Approaching Senior

older person holding an open book near a window

I am too old to be considered youthful

Yet, I’m a child, still wet-behind-the-ears

I’ve lived a life precariously truthful

But still, I’ve yet to see all of my years.

I have been as close to death as dust

But I still don’t know it by its common name

I have gifted dirges to those I’ve loved

A place in my heart they’ve claimed

If I’m blessed to live an entire century,

I hope that I won’t sit alone by the window

Waiting for those I love to learn too late they love me.

I’d languish for their amity, my companion, my shadow

There is a certain reverence to a life lived unfurled

The spiral tapestries of the lessons learned

Woven back upon itself briefly, beautifully curled

Love and joy have always been the life for which I’ve yearned

What Once Was

I know I didn’t fall from grace

But I am here,

Looking in the mirror

Staring at your face

Where once in unison our hearts beat

I couldn’t wait to share

My life stories laid bare

Somehow, now, I feel defeat

The connection that I had

With you has released

The distancing increased

It is neither good nor bad

It is what it was created to be

It’s darker now than ever it was

I cannot feel you in my blood

A monument of a you and I; “we”

Murder

I am repulsed by the weight of my skin

As if my every breath is a sin

Emotional trauma’s affection

Dissociative disconnection

Grappling a height I’ll never climb

For long ago, I was left behind

Every step I’ve made, I’ve done alone

Bitterness in my haunted bones

Illusions of love, of commitment, of joy

Are rotting with lies set to destroy

At times, I believe, I will rise above

That I will know peace of the mythical dove

But the curtain falls and the show is done

And I realize I have never won

I’ve stepped in line with my own path

Which cost me relationships in its wrath

But choices made were neither bad nor good

But all were made from a basic falsehood

That I was never good enough no matter how I tried

So, you see, I murdered her, so that I could live and thrive

Big Bands and Crooners

Trombone sliding around trumpets

Ole blue eyes and Crosby balladering

Loudly enough on the hi-fi to be heard in the kitchen

Cinnamon and nutmeg joined in chorus

Butter whipped with rich brown sugar

Sunshine egg yolks breaking out of their shell

Clouds of flour rising with surprised impudence

and vanilla competing with cocoa

(depending on the recipe)

Blended, folded, mixed, stirred

always in time to the metranome of music

Oven preheated, we hand our offerings into its maw

Patience.

All dishes are washed. All surfaces cleaned.

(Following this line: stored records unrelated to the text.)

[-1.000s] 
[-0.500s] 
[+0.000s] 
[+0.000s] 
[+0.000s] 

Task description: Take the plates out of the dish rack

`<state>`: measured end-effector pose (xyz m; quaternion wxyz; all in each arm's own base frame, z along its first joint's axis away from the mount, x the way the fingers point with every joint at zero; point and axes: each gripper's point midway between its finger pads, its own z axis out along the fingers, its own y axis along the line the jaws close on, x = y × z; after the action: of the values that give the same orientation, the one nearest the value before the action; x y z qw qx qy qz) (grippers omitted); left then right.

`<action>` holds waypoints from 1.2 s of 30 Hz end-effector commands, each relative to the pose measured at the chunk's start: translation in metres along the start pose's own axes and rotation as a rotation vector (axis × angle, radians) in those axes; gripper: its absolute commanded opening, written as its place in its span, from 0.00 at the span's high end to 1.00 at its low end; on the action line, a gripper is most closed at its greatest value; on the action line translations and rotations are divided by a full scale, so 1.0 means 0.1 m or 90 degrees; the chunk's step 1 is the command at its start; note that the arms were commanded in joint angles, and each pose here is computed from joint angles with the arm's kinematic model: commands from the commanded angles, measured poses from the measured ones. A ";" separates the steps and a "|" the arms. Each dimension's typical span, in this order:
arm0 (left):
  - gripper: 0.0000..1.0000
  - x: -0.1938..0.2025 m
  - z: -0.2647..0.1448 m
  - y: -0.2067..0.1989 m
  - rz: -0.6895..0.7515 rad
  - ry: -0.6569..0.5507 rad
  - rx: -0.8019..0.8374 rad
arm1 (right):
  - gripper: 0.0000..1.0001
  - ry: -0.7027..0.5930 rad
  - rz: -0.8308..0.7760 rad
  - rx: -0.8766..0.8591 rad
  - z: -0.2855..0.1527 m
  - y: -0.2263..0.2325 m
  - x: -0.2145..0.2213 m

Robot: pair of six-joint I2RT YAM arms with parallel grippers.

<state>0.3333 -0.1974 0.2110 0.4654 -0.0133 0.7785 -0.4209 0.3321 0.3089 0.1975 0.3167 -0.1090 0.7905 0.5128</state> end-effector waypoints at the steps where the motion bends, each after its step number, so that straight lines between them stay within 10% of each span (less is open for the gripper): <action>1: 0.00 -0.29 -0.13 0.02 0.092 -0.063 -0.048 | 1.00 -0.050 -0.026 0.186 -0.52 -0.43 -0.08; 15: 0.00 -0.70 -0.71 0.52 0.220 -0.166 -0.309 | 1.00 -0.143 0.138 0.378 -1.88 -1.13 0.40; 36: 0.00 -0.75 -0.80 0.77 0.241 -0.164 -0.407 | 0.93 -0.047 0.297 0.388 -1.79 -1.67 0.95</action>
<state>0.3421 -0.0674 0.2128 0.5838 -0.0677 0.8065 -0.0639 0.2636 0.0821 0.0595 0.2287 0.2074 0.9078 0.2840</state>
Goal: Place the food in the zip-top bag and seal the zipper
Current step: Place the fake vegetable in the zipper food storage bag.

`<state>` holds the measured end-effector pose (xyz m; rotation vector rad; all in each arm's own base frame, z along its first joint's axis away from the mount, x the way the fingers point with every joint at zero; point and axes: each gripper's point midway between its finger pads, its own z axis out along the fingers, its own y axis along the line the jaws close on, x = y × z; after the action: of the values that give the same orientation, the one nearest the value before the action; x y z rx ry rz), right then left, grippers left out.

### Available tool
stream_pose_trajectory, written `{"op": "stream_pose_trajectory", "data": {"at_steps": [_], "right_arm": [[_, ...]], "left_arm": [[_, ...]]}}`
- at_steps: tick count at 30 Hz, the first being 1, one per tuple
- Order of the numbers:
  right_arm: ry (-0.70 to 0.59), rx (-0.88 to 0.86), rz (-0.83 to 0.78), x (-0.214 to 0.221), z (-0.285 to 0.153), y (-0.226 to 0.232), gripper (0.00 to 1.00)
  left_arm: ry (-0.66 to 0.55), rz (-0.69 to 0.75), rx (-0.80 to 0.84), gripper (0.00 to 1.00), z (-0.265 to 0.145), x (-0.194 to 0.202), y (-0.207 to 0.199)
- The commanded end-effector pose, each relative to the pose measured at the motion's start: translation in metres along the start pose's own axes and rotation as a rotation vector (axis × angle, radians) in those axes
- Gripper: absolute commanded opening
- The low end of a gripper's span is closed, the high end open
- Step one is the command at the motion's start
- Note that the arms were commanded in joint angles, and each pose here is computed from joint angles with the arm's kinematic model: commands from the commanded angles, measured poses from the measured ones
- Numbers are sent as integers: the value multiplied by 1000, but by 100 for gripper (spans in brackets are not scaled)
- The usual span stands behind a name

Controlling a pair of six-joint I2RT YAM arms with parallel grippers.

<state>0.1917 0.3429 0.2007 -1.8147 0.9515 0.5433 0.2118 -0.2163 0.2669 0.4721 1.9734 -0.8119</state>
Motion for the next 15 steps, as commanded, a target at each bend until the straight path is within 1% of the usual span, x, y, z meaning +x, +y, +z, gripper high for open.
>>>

Attend to the hopeful gifts being transformed

Dusting, vacuuming, beds long made

Wait while the trumpet solo reaches cresendo

Patience.

With the ring of the timer, we engage our success

while Big Bands and Crooners celebrate with us

Soul Pool

Soul Pool

I have existed for eons before I was born

As a descendant of my womenfolk

Who have cradled me within their wombs

Nurturing my spirit they have always known

Just as I know them in my aging, dusty carcass

Animated by their tribal songs that lent me their breath

Extending their pneuma into my mortality

Anointing me with collective wisdom as my inheritance

Courage emblazoned like a scarlet letter;

ushered in with fiercest loyalty

Resilience bestowed as an endowment of hope

Strength of a champion intrinsically passed down

I am born again and again, basking in the immortality

Reveling in the joyful victories of lives well lived

Lamenting the horrors and pains that are birthed;

And rebirthed, and again

I am my mother’s eyes, my grandmother’s faith,

My great-grandmother’s charm,

my great-great-grandmother’s muscle memory

I am because of their willingness to grant me

This Soul Pool in which I float and swim

TAMP: Abbie

Abbie is a dynamic human. I truly admire how she rolls with whatever comes her way.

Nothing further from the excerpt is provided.